This is a story that I have wanted to tell for some time now. I didn’t really know it was a story so I didn’t bother looking there all this while. It became a story this morning when I eavesdropped on a conversation that my mother and sister were having about my grandmother. My father has always thought that I am like his mother. It’s like this general consensus that I’ve grown up listening to. Now that I think about it, everytime I expressed a stubborn desire to do something that nobody approved of, I was told that I am like her. For the longest time, in fact even until before 2 months, this was offensive to me. This comparison. Everytime someone wanted to make me feel bad and wanted to make me stop ‘wanting’ something I could not have, either because I was too young or because I was a girl, I was told that I am like my Grandmother. It was said in a tone to put me back in my place.
I don’t remember having spent much time with her except for our long morning walks together in Belgaum. My grandmother is the quietest person I have met. Too much has been said about her in the houses that I grew up in. Too much more has been said about her in the houses of my mother’s sisters. Stories of torture and stubbornness and arrogance and my mother’s silent battle against this woman who made life hell for her. This is the story that was told to me by everybody who knew her. I see another story here though. I don’t know much of her past and whether or not she was happy in her marriage, whether or not she liked her children but I do know that she liked being on her own. She wasn’t much of a talker, didn’t like small talk, ate on her own, watched TV on her own and stuff. And these were things that she was constantly being judged for.
Women who like their space are never liked in this family. It’s only now I realise how strong she was/is to stand up to all these fellows. Now I can see why my father and I have issues. He’s trying hard to tame me and I am trying harder to run away. Everybody hated her for how often she wanted to run away everytime there was a fight at home. And god knows how much my mother wants to silence of the lambs me everytime I mention wanting to live alone. It scares them. When women in my family think of running away as an option, scares the crap out of them.

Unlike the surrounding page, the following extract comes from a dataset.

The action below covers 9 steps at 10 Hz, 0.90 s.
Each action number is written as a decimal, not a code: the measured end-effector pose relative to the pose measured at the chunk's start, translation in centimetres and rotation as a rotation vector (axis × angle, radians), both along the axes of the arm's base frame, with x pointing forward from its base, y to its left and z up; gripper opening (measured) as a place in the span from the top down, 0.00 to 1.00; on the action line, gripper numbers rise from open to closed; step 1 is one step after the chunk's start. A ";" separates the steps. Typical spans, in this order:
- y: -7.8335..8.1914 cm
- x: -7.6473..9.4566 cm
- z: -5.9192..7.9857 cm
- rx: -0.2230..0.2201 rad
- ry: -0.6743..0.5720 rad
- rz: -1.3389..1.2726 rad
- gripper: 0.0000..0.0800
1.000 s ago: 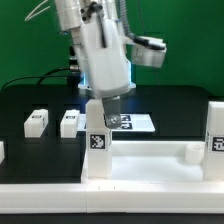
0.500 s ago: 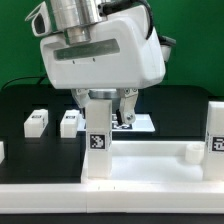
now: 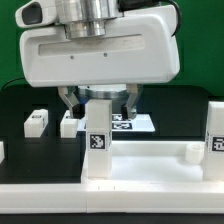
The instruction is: Assemble desk
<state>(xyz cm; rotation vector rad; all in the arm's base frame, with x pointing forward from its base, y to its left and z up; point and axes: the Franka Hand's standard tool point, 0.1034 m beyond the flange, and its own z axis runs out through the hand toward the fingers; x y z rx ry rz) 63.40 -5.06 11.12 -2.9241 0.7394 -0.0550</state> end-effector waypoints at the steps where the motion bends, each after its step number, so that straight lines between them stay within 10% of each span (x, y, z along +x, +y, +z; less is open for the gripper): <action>1: 0.0 0.0 0.0 0.000 0.000 0.000 0.46; 3: -0.3 -0.1 -0.1 0.004 0.015 -0.113 0.62; 7: -0.8 -0.3 -0.1 0.034 0.061 -0.555 0.63; 9: -0.6 -0.3 -0.3 0.127 0.110 -0.986 0.63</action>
Offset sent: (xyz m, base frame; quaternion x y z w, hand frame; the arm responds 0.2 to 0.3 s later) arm 0.0000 0.0000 0.0000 0.0000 0.0000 0.1938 0.9810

I think my granny was unhappy because she couldn’t be by herself and when I think of how much she could have had if only she was born a generation later; it makes me want to hug my parents so I immediately stop thinking dangerous things like that. I look at what I have now and how much more I can have, if only I stop being a lazy chicken and start work on my escape plan.
I think she was fond of me but she liked my sister better because she was the good one. See, that’s the crazy thing. I don’t know how these things work. Anyhow, think how much she would have loved to have a room of her own. Think how many more people she could have pissed off if she had lived alone, just the way she wanted to. Especially my father. Strange strange family. I have daddy issues and he has mommy issues. But she actually has no issues. She would have been a happy person if everybody just left her alone! If only she could have run away.